Glasgow & IBM Trains
Use the split ticket journey planner below to book moneysaving IBM and Glasgow split train tickets exactly the same way you would ordinarily book your otherwise more expensive train tickets online.
You could save heaps of money if you split your IBM and Glasgow train ticket. Plus, you will still travel on the same train, at the same time and most probably in the same seat - just for a lot less money!
The only difference is that in place of just booking you the more expensive through train ticket between IBM and Glasgow our system will first determine if cheaper split ticket options exist, at the times you have selected, and then offer you the cheaper train tickets. Click Here to book your cheap and officail split train tickets on IBM and Glasgow trains.
Split Tickets - IBM and Glasgow Trains
Splitting your IBM to Glasgow train tickets is when, instead of just one more expensive through ticket to Glasgow from IBM, you purchase separate tickets for two or more sectors of the route you wish to travel without affecting your travel options in any way.
Use the split train ticket journey planner above to automatically do the hard work for you by searching the entire National Rail fares database for every possible permutation of travel to identify the best of any available split ticketing options for your train journey between Glasgow and IBM, and at the times that you select.
For example, if you wanted to travel from IBM to Glasgow, you would expect to buy a ticket direct from IBM to Glasgow. However, you may find it a lot cheaper to buy a ticket from IBM to Milford (Surrey), and another from Milford (Surrey) to Mount Florida and still another from Mount Florida to Glasgow for a much cheaper combined split train ticket price. This is especially true when not all sectors of your journey between Glasgow and IBM are during peak time.
So, by buying several tickets that in combination make up the whole of your Glasgow to IBM rail route, you could massively reduce your travel cost.
Glasgow Railway Stations
Glasgow Central (Scottish Gaelic: Glaschu Mheadhain) is one of two principal mainline rail terminals in Glasgow, Scotland.

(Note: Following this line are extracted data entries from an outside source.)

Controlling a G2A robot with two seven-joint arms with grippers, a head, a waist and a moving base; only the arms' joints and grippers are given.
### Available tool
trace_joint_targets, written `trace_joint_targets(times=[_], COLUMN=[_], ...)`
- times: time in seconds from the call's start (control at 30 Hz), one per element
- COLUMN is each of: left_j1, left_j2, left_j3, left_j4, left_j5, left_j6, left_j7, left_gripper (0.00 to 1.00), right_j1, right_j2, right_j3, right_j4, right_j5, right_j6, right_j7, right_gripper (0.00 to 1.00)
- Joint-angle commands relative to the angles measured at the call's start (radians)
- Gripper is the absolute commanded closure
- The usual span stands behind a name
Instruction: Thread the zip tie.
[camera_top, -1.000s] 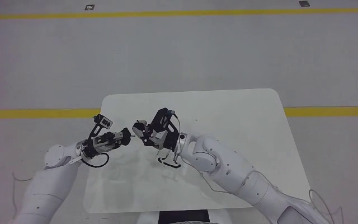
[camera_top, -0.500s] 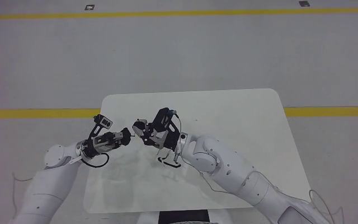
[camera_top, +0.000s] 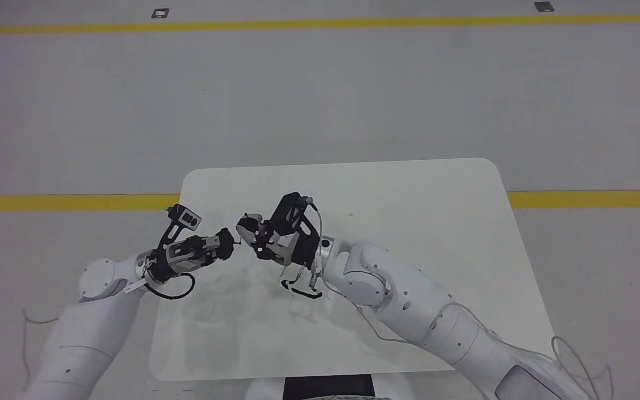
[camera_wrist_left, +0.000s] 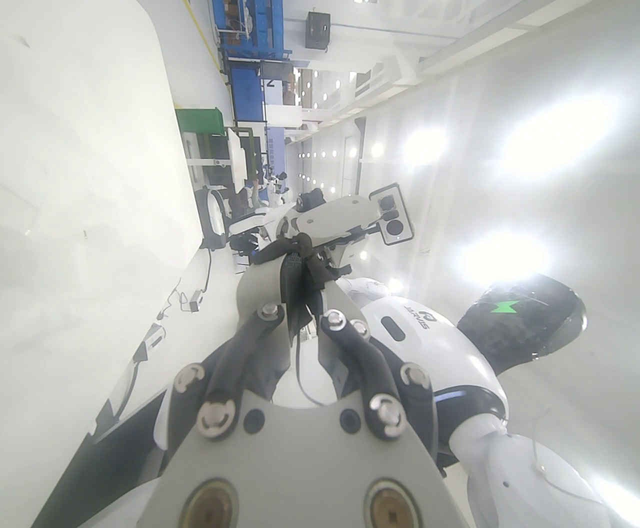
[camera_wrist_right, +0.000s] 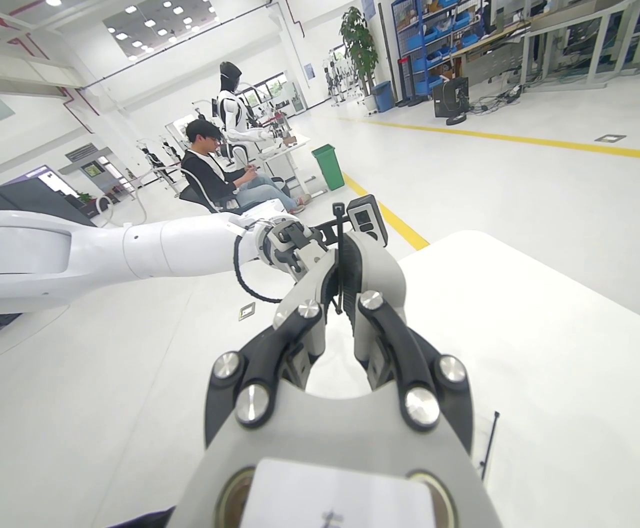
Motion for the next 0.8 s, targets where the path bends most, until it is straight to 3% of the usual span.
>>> trace_joint_targets(times=[0.0, 0.3, 0.77], left_j1=[0.0, 0.0, 0.0], left_j2=[0.0, 0.0, 0.0], left_j3=[0.0, 0.0, 0.0], left_j4=[0.0, 0.0, 0.0], left_j5=[0.0, 0.0, 0.0], left_j6=[0.0, 0.0, 0.0], left_j7=[0.0, 0.0, 0.0], left_gripper=[1.0, 1.0, 1.0], right_j1=[0.0, 0.002, -0.003], right_j2=[0.0, -0.002, -0.002], right_j3=[-0.001, -0.01, -0.033], right_j4=[0.002, 0.008, 0.038], right_j5=[0.001, 0.005, 0.016], right_j6=[0.0, 0.0, 0.0], right_j7=[-0.001, -0.003, -0.087], right_gripper=[1.0, 1.0, 1.0])
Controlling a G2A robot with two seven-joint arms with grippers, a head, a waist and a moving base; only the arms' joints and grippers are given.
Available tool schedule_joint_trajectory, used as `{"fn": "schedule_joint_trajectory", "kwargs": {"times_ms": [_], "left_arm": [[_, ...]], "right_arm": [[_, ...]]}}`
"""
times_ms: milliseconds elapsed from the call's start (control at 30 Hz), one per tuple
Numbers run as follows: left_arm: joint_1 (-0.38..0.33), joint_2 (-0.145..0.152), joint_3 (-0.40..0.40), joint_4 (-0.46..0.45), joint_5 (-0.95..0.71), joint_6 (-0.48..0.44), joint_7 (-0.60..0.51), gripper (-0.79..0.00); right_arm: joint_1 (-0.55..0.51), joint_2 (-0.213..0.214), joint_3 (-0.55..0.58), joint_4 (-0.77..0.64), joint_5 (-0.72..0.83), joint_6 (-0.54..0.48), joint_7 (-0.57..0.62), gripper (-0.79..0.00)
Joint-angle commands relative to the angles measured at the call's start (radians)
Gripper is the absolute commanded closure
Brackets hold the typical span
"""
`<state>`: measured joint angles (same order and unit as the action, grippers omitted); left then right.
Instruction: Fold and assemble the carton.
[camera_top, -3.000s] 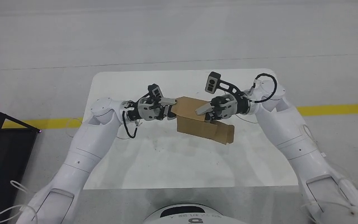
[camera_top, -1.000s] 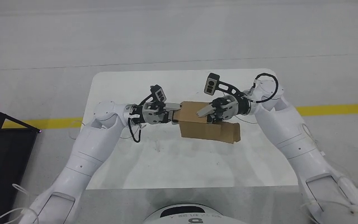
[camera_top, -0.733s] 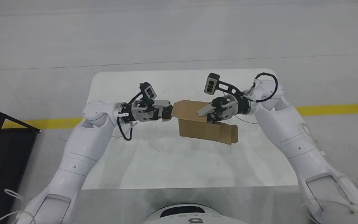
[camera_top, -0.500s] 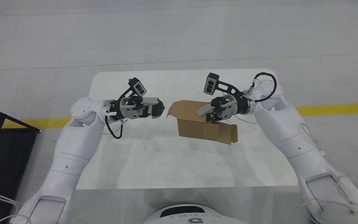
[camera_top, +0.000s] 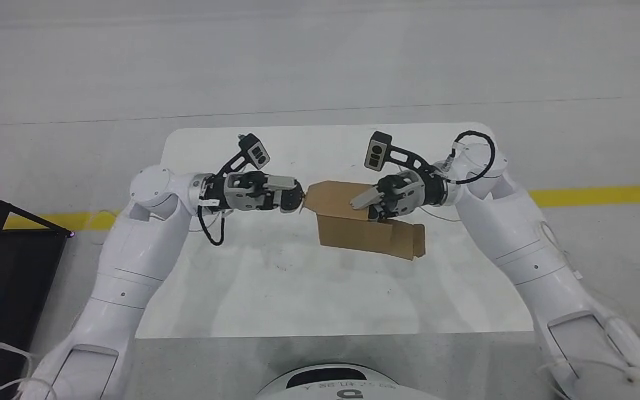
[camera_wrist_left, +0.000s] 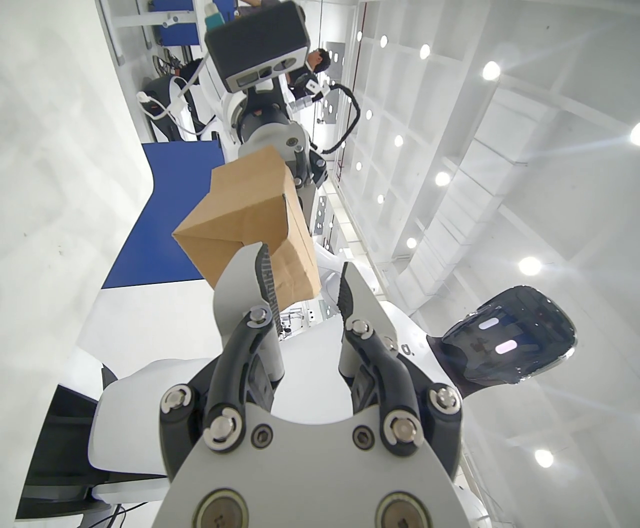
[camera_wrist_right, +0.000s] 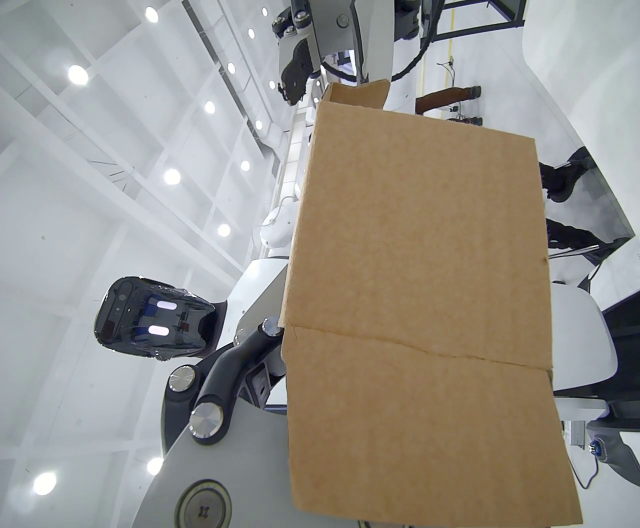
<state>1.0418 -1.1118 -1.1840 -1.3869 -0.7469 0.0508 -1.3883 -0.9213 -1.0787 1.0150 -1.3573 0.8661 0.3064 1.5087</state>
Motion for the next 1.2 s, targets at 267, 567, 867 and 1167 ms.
{"fn": "schedule_joint_trajectory", "kwargs": {"times_ms": [267, 567, 867, 1167], "left_arm": [[-0.017, -0.005, 0.036, 0.000, 0.010, -0.007, 0.013, -0.265], [-0.014, -0.009, 0.050, -0.005, -0.015, -0.012, 0.022, -0.200], [-0.007, -0.016, 0.068, -0.010, -0.054, -0.016, 0.058, -0.139], [0.005, -0.015, 0.074, -0.017, -0.029, -0.032, 0.055, -0.179]], "right_arm": [[0.001, 0.000, -0.004, -0.002, -0.001, 0.002, 0.001, 0.000], [0.006, -0.002, -0.014, 0.003, 0.000, 0.004, -0.001, 0.000], [0.009, -0.002, -0.016, 0.008, 0.004, -0.002, 0.005, 0.000], [0.007, 0.000, -0.013, 0.008, 0.009, -0.004, 0.009, 0.000]]}}
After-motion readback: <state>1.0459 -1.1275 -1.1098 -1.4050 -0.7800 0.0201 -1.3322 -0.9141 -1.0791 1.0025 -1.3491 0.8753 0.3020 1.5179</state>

The station was opened by the Caledonian Railway on 1 August 1879 and is one of 20 managed by Network Rail. It is the northern terminus of the West Coast Main Line (397 miles (640 km) north of London Euston), and for inter-city services between Glasgow and England.
With just under 33 million passengers in 2017–18, Glasgow Central is the twelfth-busiest railway station in Britain and the busiest in Scotland. According to Network Rail, over 38 million people use it annually, 80% of whom are passengers. The station is protected as a category A listed building.
The high-level station's facilities were substantially redeveloped in the mid-1980s. The old ticket office / train information building was replaced in 1985 by an all-new Travel Centre adjacent to the Gordon Street entrance. By 1986 a large electro-mechanical destination board at the end of the platforms, with a smaller repeater board at the western side of the concourse, had replaced the former manually operated train-information boards. The old booking office / train information building was retained and redeveloped into shops, eateries and an upstairs bar/restaurant, and the station was re-floored in marble.
During this redevelopment the manned ticket barriers at Platforms 1 to 8 were removed and the yellow ticket automatic barriers were removed from Platforms 9 to 13 (now 15).
In 1998, a five-year renovation programme was initiated by Railtrack, which saw the trainshed completely re-roofed and internally refurbished by Bovis Lend Lease – which also included the restoration of Hielanman's Umbrella.
The 1980s vintage mechanical pixel-style destination boards were later replaced around 2005 with an array of LED-style destination boards. The final improvement, the upgrading of the upstairs restaurant area, was completed in 2005.
In Britain's 100 Best Railway Stations by Simon Jenkins, the station was one of only ten to be awarded five stars. In 2017, the station received a customer satisfaction score of 95.2%, the highest in the UK.
The other two mainline railways stations serving Glasgow are Glasgow Queen Street and to a lesser extent Glasgow Argyle Street station.
Split Glasgow Train Tickets Are Legal
Split ticketing on trains between IBM and Glasgow is allowed, is perfectly legal and can save you a lot of money. The National Conditions of Travel clearly state that you may use more than one ticket to complete your train journey between Glasgow and IBM provided that "the train you are in calls at each station where you change from one ticket to another". Unless you would ordinarilly need to change from one train to another on your route between Glasgow and IBM you also do not have to leave the train and get back on it in between the start and end of your journey.